Rich v. Baer

238 S.W.2d 408, 361 Mo. 1048, 1951 Mo. LEXIS 604
CourtSupreme Court of Missouri
DecidedMarch 12, 1951
Docket41853
StatusPublished
Cited by17 cases

This text of 238 S.W.2d 408 (Rich v. Baer) is published on Counsel Stack Legal Research, covering Supreme Court of Missouri primary law. Counsel Stack provides free access to over 12 million legal documents including statutes, case law, regulations, and constitutions.

Bluebook
Rich v. Baer, 238 S.W.2d 408, 361 Mo. 1048, 1951 Mo. LEXIS 604 (Mo. 1951).

Opinion

*1052 CONKLING, P. J.

[ 408] On September 3, 1948, Oliver Wyatt, as plaintiff, filed suit in the Greene County circuit court against Maude Baer (defendant) to set aside a warranty deed which he had executed on April 23, 1948, conveying to defendant certain property in Springfield, Missouri, and reserving to himself a life estate therein. It was alleged the deed had been obtained by fraud and undue influence. In that action defendant counterclaimed [409] praying a decree that she was the equitable adopted daughter and sole heir of Oliver Wyatt. The deposition of Oliver Wyatt was taken November 20, 1948, and he died on January 2, 1949.

Thereafter the present plaintiffs, blood heirs of Oliver Wyatt, were substituted as parties plaintiff and filed their amended petition praying cancellation of Oliver Wyatt’s above deed.of April 23, 1948 on the grounds of fraud and undue influence. Defendant’s answer to plaintiffs’ amended petition denied certain material allegations and counterclaimed for equitable relief praying specific performance of an alleged oral contract of Oliver Wyatt with defendant to adopt.her, and that she be decreed “ the adoptive child and heir of Oliver W. Wyatt and Millie Wyatt”. The latter was the wife of Oliver and had predeceased him. After the trial the chancellor’s decree found *1053 against the plaintiffs upon the prayer of their petition for cancellation of the deed and also found against defendant upon the prayer of her counterclaim for equitable adoption.
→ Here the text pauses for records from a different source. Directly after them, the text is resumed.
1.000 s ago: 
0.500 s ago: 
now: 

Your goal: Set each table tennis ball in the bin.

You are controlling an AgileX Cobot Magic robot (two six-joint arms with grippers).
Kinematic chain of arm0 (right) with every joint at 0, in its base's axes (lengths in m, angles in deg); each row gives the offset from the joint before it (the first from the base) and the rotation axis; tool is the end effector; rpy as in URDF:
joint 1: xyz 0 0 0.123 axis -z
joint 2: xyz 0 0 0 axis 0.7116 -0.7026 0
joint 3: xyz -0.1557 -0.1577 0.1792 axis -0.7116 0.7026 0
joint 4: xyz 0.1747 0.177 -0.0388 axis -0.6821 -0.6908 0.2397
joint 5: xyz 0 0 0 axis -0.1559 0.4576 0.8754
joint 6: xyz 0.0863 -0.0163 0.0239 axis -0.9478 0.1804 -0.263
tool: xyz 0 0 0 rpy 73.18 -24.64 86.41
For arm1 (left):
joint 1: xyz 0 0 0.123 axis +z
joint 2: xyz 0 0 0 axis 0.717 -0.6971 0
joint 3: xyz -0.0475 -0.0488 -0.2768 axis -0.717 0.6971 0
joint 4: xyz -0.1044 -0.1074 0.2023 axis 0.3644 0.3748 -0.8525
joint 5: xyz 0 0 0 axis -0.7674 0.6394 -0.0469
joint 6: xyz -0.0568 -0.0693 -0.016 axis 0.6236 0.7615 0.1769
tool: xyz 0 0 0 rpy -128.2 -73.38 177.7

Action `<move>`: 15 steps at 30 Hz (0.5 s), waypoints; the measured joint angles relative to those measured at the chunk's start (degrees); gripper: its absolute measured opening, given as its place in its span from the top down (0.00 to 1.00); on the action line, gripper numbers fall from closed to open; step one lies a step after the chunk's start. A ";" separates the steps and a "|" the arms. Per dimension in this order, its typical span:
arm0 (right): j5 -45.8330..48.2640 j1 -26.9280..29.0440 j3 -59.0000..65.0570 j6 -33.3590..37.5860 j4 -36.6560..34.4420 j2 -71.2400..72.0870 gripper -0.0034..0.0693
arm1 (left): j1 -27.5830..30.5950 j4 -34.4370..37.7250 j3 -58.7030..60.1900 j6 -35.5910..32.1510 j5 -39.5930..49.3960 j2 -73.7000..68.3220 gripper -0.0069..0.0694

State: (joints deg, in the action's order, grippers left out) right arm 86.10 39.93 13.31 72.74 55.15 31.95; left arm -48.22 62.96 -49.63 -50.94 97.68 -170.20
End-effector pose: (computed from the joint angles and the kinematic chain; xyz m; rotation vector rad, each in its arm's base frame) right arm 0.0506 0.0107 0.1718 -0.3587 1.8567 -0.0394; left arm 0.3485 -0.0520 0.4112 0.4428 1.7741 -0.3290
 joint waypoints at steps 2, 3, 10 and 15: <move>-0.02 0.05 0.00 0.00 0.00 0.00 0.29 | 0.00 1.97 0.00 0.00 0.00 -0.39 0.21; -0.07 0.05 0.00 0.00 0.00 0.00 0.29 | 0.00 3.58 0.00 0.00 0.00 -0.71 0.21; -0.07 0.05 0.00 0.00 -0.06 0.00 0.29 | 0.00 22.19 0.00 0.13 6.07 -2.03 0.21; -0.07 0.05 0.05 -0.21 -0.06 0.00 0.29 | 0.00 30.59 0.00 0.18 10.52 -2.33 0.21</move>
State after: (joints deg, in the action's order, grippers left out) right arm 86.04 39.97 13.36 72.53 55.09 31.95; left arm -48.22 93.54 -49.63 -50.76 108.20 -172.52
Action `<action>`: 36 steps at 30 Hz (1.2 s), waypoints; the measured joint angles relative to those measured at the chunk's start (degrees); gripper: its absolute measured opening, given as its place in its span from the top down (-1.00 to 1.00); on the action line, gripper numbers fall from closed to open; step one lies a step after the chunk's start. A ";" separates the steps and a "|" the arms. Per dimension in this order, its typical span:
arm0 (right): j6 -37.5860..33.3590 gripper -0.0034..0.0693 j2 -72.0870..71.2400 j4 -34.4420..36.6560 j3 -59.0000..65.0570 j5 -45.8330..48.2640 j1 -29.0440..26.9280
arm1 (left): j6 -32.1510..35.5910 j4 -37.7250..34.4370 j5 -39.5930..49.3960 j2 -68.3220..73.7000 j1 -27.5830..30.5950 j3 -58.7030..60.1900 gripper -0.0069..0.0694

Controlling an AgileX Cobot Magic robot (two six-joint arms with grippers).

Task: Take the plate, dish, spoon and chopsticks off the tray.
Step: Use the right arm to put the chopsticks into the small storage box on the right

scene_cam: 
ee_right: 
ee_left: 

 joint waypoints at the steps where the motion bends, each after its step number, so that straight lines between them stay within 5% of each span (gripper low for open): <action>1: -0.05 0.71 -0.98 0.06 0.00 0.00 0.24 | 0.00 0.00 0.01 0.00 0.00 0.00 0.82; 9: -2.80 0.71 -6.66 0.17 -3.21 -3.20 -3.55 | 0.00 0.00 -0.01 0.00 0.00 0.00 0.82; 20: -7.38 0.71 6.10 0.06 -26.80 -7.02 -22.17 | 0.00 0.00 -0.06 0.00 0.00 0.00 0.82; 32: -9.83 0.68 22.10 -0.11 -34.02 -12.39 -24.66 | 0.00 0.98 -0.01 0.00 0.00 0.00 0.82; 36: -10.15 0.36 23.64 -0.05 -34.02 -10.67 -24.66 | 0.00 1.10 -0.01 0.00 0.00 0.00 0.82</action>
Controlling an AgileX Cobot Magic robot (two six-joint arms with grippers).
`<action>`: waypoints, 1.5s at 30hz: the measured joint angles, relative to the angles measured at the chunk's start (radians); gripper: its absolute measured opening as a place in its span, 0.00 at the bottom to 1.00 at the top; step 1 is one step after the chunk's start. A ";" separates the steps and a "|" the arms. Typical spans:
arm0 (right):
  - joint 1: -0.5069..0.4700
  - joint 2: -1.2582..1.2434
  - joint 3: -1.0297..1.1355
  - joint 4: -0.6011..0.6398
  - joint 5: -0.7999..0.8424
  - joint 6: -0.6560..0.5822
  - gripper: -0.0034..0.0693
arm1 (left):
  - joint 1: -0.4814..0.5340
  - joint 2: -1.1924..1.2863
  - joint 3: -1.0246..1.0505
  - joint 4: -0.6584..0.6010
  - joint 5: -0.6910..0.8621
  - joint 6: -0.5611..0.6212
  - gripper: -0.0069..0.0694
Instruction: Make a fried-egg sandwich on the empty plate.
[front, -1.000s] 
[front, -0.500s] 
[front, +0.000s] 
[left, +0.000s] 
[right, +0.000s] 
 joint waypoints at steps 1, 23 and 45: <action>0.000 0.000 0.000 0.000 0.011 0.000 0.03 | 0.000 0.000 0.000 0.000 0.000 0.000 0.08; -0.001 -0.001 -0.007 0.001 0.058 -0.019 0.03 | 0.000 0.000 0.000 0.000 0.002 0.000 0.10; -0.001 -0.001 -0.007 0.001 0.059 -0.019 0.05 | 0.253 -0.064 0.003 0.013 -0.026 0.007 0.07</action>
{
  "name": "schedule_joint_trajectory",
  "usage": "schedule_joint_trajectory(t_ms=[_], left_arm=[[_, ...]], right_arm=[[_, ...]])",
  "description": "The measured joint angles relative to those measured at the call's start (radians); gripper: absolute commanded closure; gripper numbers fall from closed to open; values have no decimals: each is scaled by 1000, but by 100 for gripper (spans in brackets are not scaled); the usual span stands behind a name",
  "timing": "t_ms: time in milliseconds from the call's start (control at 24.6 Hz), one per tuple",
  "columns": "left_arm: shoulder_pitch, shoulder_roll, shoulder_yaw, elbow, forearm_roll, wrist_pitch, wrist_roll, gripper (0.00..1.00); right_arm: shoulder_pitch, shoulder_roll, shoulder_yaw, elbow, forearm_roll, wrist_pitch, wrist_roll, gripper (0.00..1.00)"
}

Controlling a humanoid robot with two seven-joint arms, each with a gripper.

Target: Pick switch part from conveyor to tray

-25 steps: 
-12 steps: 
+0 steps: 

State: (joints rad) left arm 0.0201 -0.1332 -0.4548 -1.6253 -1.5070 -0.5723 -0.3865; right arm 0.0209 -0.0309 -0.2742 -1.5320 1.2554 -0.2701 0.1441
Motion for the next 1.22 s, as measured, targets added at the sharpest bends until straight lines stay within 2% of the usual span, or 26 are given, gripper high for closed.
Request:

Both plaintiffs and defendant have appealed from that decree. In reality two cases are involved: one for cancellation of the deed in question, and one upon the issue of equitable adoption. The two cases we consider separately. The facts as to each are involved, and the testimony took a wide range. Counsel were generously indulged in their search for hidden motives. The record is voluminous. Within the limits of this opinion it is impossible to even refer to all the testimony in the transcript now before us. But the transcript has been carefully studied. We consider the. two eases de novo.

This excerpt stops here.